If we truly absorb this new story, we will have to change a lot more than the drug war. We will have to change ourselves.
He goes on to describe his journey, the people that he met and interviewed and his personal experience with loved ones who struggled with addiction. It's a tale familiar to many, the pain and suffering caused by drugs and the political entities who punish those affected. He also reminds us of the accepted view of addiction, that "chemical hooks" change brain chemistry and create the cravings that fuel an addiction. Using the infamous 1980's anti-drugs scare propaganda from the
Partnership for a Drug Free America to illustrate exactly how twisted the approach has been, we are reminded of how contained and narrow the focus has become.
One of the ways this theory was first established is through rat experiments which were injected into the American psyche in the 1980s, in a famous advert by the Partnership for a Drug-Free America. You may remember it. The experiment is simple. Put a rat in a cage, alone, with two water bottles. One is water. The other is water laced with heroin or cocaine. Almost every time you run this experiment, the rat will become obsessed with the drugged water, and keep coming back for more, until it kills itself.
The advert explains: "Only one drug is so addictive, nine out of 10 laboratory rats will use it. And use it. And use it. Until dead. It's called cocaine. And it can do the same thing to you."

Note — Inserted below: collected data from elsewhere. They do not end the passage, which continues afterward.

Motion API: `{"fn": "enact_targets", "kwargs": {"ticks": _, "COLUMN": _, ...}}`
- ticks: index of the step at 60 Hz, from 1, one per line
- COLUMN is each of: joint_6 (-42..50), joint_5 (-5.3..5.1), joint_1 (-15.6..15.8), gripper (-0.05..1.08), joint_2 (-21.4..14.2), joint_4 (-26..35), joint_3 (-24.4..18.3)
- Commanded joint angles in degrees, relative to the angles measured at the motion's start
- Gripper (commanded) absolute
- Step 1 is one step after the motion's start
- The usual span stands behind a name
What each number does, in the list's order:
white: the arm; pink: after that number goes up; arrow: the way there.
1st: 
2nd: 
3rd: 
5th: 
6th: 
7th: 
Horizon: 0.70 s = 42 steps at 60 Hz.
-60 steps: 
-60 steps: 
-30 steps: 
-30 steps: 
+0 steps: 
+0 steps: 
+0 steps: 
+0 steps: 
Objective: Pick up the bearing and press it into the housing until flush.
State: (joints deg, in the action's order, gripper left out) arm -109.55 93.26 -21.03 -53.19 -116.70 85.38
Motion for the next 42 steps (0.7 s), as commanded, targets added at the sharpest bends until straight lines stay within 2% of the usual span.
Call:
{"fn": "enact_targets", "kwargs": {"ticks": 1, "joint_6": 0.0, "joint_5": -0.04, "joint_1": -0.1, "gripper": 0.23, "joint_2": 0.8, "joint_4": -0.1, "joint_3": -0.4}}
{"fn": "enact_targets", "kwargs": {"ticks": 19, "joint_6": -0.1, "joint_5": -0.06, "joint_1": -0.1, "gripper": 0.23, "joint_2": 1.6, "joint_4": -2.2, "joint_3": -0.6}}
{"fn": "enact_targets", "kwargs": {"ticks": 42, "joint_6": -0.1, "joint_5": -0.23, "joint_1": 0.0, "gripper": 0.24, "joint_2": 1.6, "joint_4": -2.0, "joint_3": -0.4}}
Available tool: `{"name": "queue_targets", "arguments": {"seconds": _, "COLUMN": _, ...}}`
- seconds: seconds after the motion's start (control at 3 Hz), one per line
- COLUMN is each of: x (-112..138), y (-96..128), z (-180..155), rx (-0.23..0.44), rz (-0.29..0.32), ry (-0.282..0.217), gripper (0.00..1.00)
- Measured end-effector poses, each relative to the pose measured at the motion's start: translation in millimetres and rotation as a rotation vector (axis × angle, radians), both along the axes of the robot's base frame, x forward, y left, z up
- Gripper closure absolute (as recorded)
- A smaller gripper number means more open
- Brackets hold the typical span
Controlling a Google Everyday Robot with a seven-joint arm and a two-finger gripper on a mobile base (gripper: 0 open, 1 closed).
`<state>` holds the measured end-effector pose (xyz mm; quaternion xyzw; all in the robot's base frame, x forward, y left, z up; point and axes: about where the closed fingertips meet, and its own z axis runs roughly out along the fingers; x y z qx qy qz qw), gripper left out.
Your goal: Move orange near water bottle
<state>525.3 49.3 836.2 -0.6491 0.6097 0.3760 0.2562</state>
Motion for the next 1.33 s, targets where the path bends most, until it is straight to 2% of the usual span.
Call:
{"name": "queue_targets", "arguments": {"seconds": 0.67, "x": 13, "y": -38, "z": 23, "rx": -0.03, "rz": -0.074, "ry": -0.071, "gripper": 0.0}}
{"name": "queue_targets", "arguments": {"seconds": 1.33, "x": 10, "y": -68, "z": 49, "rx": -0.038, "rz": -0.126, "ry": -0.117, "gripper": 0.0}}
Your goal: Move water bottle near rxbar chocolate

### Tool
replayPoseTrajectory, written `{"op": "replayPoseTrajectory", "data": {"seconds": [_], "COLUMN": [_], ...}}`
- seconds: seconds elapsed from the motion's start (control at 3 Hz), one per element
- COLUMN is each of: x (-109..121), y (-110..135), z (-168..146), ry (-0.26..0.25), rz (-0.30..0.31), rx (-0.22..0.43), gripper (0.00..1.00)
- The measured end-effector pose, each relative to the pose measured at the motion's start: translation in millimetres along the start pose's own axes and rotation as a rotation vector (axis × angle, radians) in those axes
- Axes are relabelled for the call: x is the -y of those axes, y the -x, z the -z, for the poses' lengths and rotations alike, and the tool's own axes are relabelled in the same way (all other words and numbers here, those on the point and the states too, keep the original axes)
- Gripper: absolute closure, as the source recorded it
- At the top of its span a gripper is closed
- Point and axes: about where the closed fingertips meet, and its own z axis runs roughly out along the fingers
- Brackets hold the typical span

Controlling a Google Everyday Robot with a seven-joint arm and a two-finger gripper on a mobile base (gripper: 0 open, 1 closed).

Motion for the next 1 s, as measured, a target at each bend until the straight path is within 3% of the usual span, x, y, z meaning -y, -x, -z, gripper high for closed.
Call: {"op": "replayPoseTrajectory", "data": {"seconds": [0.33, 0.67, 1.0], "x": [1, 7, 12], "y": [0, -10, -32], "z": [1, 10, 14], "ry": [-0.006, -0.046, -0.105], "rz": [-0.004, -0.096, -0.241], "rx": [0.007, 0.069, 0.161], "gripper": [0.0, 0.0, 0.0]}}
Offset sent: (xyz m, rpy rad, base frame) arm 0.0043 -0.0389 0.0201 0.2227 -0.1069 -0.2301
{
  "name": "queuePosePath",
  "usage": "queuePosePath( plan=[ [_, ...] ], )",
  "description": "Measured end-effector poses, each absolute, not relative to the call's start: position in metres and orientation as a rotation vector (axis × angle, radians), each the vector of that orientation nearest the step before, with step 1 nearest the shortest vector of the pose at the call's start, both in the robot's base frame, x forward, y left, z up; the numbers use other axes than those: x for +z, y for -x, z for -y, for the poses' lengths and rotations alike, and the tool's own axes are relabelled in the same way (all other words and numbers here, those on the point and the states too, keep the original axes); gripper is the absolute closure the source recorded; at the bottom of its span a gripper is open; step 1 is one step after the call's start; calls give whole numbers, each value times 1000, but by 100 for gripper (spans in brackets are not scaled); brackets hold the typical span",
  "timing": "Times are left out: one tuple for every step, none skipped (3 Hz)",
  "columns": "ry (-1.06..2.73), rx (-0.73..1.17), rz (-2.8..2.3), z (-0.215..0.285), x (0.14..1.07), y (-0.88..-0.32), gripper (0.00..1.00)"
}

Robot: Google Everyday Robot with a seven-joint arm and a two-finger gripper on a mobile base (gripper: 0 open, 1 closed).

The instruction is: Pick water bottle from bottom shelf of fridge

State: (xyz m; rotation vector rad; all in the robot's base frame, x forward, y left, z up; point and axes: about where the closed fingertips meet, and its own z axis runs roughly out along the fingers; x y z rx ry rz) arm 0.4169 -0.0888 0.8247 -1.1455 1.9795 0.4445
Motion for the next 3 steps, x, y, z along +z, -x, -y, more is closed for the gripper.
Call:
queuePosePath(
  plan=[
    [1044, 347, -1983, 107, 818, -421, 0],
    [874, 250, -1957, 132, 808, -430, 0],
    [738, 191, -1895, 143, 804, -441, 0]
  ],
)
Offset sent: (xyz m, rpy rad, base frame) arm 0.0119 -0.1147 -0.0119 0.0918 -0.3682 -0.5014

I remember this "public service announcement". It was the ground zero example citied by the Reagan Administration and a primary justification for the ramping of the Drug War that created the enormous increase in harsh
mandatory-minimum sentencing laws and aggressive American military intervention in
South and Central America. 30 some-odd years later the
United States leads the world in incarceration and an inordinate and
increasing percentages of those for drug violations (
particularly among blacks and latinos) and in particular for
marijuana.
It is here that his revelation begins:
But in the 1970s, Vancouver psychology professor Bruce Alexander noticed something odd about this experiment. The rat is put in the cage all alone. It has nothing to do but take the drugs. What would happen, he wondered, if we tried this differently? So Alexander built Rat Park, a lush cage where the rats had colored balls and the best rat food and tunnels to scamper down and plenty of friends: everything a rat could want. What, Alexander wanted to know, would happen then?
In Rat Park, all the rats obviously tried both water bottles, because they didn't know what was in them. But what happened next was startling.
The rats with good lives didn't like the drugged water. They mostly shunned it, consuming less than a quarter of the drugs the isolated rats had used. None of them died. While all the rats who were alone and unhappy became heavy users, none of the rats who had a happy environment did.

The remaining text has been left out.